None of it was real.

None of it was what I thought it had been.

Every single time I saw her… She wasn’t her. She was her, but she wasn’t her.

I never knew what she was going through. She never once asked me for help, she never once asked to be rescued. I did not do any rescuing whatsoever, no matter what she said on TV.

I am actually doubting if I ever loved her. How could I have loved her, if I did not really see her? If I did not have a clue about how much she was hurting? What was being done to her? I can’t have loved her, not really. I thought I loved her, but I was too busy loving myself, like I’ve been doing for the last four years.

From my fetal position on the floor, I begin to think.

All the memories, all the little moments that made no sense back then, slowly start to click together. And I do mean super slowly. My mind is sluggish at best. I think everything inside me just stopped when I saw Eden’s photo on that screen.

But now I’m remembering things. Things like how pale she looked all the time, how small she used to make herself whenever we walked out of the safety of the woods. How panicky she got every time I mentioned walking her home.

‘Anne of Green Gables is my favorite character from all the books I’ve read,’she told me once,‘and I have read alotof books.’It was true, she had. I used to think she was made of books.‘Anne has red hair, and she hates it. I love red hair. I wish I had it.’

Then she’d gone so pale I thought she would pass out on me, and I’d tried to ask her about it, but she’d immediately changed the subject.

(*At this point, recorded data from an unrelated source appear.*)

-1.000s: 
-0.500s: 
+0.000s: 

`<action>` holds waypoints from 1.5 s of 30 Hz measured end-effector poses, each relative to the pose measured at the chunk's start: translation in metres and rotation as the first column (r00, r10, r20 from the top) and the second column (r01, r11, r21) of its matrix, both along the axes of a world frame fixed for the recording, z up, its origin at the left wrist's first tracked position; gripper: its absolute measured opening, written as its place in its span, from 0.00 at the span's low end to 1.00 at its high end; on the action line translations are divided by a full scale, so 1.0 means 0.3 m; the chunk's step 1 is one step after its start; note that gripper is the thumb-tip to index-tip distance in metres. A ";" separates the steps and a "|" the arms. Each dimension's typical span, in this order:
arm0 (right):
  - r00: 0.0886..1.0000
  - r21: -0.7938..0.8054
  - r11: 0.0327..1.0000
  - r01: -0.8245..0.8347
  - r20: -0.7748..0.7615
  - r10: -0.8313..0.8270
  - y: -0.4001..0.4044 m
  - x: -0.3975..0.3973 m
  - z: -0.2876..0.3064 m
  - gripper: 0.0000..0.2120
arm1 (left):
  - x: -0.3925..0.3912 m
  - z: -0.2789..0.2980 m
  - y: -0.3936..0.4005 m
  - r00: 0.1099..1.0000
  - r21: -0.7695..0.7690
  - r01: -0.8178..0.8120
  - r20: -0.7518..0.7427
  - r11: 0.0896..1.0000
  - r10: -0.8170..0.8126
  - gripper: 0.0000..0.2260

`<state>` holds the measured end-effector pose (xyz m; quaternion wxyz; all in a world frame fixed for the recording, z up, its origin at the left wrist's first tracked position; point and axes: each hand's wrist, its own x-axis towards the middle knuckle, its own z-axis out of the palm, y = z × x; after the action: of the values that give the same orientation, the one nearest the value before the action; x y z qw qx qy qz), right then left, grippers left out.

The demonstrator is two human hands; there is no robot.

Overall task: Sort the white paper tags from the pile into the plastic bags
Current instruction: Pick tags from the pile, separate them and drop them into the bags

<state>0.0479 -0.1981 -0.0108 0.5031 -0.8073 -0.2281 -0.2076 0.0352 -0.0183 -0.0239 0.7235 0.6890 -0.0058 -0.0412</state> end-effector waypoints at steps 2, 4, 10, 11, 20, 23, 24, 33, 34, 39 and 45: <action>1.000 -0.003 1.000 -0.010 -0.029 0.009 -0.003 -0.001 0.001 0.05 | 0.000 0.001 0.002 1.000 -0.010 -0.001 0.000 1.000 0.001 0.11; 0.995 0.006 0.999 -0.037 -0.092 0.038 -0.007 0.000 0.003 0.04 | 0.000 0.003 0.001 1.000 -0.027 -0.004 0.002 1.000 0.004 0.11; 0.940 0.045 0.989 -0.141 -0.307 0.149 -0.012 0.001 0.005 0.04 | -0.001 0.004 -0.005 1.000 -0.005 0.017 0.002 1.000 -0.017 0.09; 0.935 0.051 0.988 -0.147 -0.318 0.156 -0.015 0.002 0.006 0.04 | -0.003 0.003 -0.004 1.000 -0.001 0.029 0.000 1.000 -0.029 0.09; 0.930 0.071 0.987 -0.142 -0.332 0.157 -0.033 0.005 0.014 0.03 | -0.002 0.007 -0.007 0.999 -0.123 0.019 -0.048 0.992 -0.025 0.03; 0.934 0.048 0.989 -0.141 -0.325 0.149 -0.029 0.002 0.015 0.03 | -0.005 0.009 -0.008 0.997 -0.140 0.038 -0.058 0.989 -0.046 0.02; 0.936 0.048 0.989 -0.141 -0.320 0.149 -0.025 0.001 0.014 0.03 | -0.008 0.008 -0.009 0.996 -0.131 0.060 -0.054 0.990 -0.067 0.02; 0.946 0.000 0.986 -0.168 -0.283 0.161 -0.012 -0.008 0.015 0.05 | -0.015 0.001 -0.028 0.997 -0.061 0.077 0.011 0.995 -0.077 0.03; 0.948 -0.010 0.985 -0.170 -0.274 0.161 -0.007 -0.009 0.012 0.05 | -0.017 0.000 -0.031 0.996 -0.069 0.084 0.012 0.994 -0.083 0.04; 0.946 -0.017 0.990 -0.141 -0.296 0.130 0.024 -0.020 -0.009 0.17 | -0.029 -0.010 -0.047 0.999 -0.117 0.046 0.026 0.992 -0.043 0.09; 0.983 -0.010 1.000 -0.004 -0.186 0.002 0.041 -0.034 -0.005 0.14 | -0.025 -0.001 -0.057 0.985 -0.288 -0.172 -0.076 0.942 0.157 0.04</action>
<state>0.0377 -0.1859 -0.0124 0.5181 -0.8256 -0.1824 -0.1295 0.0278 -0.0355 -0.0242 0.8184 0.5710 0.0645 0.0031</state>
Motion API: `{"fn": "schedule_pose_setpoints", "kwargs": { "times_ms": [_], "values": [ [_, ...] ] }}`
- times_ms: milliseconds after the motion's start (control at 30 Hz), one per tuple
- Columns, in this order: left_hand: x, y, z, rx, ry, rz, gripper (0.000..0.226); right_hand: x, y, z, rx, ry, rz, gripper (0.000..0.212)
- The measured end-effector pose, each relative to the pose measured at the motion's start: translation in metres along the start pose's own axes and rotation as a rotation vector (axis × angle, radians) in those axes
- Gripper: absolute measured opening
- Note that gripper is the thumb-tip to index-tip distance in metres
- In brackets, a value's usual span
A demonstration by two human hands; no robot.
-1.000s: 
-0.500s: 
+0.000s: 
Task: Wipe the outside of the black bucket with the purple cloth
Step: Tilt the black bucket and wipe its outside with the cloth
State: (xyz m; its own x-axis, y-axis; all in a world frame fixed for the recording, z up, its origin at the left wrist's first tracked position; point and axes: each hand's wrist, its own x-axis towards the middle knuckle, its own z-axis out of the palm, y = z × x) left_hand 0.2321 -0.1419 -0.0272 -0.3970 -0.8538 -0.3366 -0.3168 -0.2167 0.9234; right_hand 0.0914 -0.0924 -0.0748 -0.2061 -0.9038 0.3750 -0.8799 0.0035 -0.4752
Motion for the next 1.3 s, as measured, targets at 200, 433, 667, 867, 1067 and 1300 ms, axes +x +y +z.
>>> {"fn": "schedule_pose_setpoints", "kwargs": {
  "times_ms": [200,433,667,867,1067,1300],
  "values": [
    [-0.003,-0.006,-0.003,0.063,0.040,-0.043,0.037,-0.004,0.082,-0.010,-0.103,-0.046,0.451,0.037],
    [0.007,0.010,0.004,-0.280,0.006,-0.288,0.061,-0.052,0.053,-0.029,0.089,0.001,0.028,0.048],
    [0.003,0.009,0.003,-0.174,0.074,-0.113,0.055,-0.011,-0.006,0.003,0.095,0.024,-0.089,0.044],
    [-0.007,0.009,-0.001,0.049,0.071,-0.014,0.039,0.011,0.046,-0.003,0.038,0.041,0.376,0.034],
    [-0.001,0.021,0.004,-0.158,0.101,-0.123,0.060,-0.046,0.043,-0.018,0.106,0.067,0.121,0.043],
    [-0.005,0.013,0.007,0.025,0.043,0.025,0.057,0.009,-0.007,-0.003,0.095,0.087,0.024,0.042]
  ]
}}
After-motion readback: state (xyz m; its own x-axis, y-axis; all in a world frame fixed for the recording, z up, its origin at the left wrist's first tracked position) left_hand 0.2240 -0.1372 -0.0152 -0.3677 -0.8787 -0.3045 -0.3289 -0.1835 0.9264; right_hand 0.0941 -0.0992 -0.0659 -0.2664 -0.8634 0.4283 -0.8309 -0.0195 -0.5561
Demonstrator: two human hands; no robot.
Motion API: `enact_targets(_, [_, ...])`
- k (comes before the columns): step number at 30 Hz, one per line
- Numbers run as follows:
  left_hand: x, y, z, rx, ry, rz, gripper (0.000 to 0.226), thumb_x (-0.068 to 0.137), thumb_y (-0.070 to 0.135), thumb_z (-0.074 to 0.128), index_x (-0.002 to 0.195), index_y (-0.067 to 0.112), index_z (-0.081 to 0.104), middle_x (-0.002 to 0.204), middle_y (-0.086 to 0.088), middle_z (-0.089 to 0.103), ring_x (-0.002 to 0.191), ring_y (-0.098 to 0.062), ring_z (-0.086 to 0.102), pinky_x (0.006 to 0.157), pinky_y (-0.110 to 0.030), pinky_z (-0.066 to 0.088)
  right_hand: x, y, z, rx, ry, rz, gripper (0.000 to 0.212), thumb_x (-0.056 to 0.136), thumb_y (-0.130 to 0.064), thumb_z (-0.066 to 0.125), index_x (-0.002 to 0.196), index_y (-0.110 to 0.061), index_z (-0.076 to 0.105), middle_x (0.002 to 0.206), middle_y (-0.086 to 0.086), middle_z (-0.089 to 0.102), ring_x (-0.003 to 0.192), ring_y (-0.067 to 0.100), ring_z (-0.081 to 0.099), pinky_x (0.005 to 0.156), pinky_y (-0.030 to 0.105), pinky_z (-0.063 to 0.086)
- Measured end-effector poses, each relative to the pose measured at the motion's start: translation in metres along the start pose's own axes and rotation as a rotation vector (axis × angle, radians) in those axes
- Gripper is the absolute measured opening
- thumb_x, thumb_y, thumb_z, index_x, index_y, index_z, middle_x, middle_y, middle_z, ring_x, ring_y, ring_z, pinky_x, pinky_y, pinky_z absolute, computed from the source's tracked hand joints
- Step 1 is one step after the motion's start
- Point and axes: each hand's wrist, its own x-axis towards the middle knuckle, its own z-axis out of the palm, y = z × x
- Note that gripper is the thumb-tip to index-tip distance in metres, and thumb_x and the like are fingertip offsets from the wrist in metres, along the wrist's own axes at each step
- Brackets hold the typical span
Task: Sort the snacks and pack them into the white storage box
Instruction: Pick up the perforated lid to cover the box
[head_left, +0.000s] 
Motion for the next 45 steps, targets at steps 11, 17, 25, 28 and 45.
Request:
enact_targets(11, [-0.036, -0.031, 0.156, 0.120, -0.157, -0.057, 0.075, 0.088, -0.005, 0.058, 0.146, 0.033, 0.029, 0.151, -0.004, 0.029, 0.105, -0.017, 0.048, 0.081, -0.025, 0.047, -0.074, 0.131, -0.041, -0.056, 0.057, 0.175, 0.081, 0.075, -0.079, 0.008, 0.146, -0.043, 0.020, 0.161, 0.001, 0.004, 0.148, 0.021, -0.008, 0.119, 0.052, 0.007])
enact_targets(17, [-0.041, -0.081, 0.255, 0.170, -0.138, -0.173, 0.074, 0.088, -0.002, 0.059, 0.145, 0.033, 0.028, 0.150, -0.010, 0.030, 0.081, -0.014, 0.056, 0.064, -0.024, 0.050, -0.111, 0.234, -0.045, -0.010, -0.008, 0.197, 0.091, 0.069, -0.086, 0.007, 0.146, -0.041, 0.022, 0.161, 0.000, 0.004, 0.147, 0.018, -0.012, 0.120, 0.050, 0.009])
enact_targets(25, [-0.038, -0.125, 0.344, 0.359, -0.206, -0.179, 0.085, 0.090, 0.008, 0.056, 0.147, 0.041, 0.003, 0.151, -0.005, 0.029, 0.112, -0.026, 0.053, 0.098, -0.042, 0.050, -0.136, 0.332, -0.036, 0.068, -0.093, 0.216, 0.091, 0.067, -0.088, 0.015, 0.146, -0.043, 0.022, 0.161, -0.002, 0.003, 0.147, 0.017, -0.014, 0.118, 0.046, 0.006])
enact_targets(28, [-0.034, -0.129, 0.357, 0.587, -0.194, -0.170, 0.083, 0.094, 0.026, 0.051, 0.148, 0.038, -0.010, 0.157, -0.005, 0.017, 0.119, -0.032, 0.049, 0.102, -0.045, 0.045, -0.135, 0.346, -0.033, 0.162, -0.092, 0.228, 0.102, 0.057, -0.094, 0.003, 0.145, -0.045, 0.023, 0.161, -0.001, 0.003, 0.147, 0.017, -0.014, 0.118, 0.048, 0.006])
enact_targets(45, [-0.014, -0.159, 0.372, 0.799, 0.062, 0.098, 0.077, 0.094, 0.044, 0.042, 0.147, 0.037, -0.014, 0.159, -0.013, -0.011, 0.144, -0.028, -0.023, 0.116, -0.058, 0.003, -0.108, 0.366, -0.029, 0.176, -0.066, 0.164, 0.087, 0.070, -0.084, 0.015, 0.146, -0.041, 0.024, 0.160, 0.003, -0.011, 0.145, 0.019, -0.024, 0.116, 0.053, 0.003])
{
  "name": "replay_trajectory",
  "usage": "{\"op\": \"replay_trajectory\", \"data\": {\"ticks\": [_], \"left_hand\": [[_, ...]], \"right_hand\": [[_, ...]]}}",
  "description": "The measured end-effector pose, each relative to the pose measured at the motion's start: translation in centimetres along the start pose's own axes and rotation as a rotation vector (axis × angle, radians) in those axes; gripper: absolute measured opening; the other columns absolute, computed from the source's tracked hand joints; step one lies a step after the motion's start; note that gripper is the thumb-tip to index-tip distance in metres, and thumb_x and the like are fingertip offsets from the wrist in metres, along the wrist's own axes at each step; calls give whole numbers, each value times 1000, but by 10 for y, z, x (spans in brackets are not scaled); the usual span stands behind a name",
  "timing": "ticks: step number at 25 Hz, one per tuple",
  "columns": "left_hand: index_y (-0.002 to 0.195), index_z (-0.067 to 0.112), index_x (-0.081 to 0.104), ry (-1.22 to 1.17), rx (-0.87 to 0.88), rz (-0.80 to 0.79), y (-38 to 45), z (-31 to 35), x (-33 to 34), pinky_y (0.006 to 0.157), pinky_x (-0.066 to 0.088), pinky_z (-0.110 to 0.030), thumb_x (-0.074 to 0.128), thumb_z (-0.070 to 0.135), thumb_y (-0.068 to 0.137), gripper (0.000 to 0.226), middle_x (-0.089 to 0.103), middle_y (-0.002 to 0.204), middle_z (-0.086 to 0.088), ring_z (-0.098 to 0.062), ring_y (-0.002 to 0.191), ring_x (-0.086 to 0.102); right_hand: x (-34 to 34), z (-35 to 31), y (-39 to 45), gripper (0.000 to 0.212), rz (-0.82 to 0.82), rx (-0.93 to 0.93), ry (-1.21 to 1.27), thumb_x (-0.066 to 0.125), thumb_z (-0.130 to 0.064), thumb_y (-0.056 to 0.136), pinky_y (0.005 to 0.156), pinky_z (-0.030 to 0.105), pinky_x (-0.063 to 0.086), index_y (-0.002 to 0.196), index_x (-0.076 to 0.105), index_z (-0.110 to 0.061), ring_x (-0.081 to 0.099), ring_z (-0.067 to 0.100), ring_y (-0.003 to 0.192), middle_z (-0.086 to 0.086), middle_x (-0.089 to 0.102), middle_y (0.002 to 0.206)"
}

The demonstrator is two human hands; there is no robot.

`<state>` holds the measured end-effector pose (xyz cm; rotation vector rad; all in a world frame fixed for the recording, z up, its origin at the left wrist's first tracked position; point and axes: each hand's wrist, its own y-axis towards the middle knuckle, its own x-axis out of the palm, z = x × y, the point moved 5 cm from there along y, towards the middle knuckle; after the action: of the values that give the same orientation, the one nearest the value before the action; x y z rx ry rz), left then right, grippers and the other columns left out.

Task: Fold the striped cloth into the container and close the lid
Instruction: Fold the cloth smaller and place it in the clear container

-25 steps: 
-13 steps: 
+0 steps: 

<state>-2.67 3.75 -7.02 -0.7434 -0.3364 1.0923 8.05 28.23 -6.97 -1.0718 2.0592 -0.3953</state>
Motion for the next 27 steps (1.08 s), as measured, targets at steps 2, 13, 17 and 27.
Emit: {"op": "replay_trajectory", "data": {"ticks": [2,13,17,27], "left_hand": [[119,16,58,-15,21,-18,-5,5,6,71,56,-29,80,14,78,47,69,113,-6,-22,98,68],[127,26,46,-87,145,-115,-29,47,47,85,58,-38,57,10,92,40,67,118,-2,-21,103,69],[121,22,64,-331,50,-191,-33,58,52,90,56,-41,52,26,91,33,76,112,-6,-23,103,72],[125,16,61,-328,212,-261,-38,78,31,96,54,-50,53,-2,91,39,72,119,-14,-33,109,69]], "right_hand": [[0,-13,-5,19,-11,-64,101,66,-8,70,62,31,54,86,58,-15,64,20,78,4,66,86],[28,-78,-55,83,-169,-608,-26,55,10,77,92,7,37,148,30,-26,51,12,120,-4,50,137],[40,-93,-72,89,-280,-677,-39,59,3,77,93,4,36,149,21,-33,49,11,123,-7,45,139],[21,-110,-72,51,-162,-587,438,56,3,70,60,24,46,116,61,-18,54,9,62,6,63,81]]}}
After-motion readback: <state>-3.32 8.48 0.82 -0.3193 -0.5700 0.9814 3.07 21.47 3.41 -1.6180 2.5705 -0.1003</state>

Then I remember more things, like the translucent skin, the bones jutting out. The band aids I put on her knees—she’d probably scraped them raw every time she climbed out of that window in order to come meet me in the woods. Risking her damn life. The fact that she looks so much healthier now—I knew it wasn’t just because she grew up. It’s because she eats now, isn’t it? She was malnourished. She was dying of starvation, and I didn’t know. That bastard must have starved her.

The reporter keeps droning on, and I catch him saying: “Solomon restricted her foot portions to make her weak, and would starve her to the point of fainting for hours, among his other tactics.”

Oh God oh God oh God.

I can’t take this.

Exploding pain pierces my chest and I scream like a wounded animal.

Hurried footsteps echo outside my room, and then the door is flung loudly open, as if it’s been kicked in. Someone grabs me, lifts me to a seated position, and starts rubbing my back.